Sur fond de tensions séparatistes en Papouasie occidentale, le gouvernement indonésien a mené une opération d’influence afin de promouvoir une image déformée de l’opposition populaire au sein des territoires contestés à l’international.
Spécialisé dans les investigations et la vérification d’informations à partir de sources ouvertes (Open Source Intelligence, ou OSINT), le site web Bellingcat a récemment relayé le compte-rendu des recherches menées en septembre 2019 par Benjamin Strick, journaliste à la BBC et Elise Thomas, chercheuse à l’International Cyber Policy Centre de l’Australian Strategic Policy Institute.
Cette campagne fait suite à une flambée de violences locale en août 2019 provoquée par la fusion de trois groupes armés indépendantistes. Après que les Pays-Bas ont accordé l’indépendance à l’Indonésie en 1949, la Papouasie occidentale est restée sous son contrôle jusqu’en 1960. Deux ans plus tard, l’administration de ce territoire est confiée au nouvel Etat indonésien, dont le rattachement définitif est entériné en 1969, après la découverte de ressources minérales et un référendum d’autodétermination controversé à l’origine de tensions récurrentes. Au cours des dernières manifestations, les autorités indonésiennes ont suspendu l’accès à internet et fortement restreint la délivrance de visas pour les diplomates, journalistes et volontaires humanitaires, verrouillant ainsi le contrôle de l’impartialité de l’information destinée à une audience internationale.
Dans ce contexte, les enquêteurs ont découvert une série de tweets portant sur l’indépendance de la Papouasie occidentale, relayés par un faux compte au nom d’une star de la pop coréenne (Kim Jennie). Leur investigation les a menés à la découverte d’une centaine de faux comptes et à deux campagnes de publicité plébiscitant la démocratie et les investissements du gouvernement dans les infrastructures de la région, tout en dénigrant certains journalistes et indépendantistes. La première, réalisée par la société indonésienne InsightID, comprend un investissement de 300 000 dollars en annonces pour le seul réseau Facebook, vise essentiellement les Etats occidentaux et particulièrement les Pays-Bas. Si cette dernière a été suspendue par Facebook, la seconde est toujours en cours, quoique de taille plus réduite et mise en œuvre pour des raisons personnelles par un individu en contact avec l’écosystème politique local.

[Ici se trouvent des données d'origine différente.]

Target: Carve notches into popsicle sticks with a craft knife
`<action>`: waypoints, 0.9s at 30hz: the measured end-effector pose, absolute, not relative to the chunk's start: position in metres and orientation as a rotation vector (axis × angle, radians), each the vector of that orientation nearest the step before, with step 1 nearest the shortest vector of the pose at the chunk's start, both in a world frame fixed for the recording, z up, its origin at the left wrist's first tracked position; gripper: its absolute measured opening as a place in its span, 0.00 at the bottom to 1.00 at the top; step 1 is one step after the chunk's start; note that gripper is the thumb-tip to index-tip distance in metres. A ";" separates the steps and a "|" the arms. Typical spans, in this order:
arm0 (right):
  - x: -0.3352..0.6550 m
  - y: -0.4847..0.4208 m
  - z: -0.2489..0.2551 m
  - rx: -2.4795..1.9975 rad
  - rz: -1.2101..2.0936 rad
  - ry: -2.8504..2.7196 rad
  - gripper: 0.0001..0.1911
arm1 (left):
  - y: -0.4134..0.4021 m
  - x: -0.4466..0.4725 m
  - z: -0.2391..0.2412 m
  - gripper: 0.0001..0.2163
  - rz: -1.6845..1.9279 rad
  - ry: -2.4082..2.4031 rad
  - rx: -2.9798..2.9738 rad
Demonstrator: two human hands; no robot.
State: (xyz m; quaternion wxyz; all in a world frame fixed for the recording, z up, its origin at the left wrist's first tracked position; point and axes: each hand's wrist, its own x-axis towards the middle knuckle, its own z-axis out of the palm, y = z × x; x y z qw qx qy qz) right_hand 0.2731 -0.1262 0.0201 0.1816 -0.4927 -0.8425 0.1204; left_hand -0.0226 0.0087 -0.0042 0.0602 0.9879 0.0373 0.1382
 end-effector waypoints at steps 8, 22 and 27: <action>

Au cours de ces recherches, Benjamin Strick et Elise Thomas ont notamment remarqué l’emploi de faux comptes relayant automatiquement des articles, des vidéos et des infographies sur les réseaux sociaux. Grâce à l’usage d’outils tels que la recherche d’images inversée (permettant de retrouver le nom d’une personne ou d’un lieu à partir d’une image), la datavisualisation des flux avec Gephi et les bases d’enregistrement des noms de domaine, ils ont pu identifier les acteurs réels, caractériser la qualité de leurs relations et déterminer l’ampleur de l’opération. En définitive, toutes ces ressources illustrent la pertinence d’une démarche de renseignement en sources ouvertes (OSINT) pour vérifier la fiabilité d’une information et dénoncer les campagnes de désinformation potentiellement déstabilisatrices.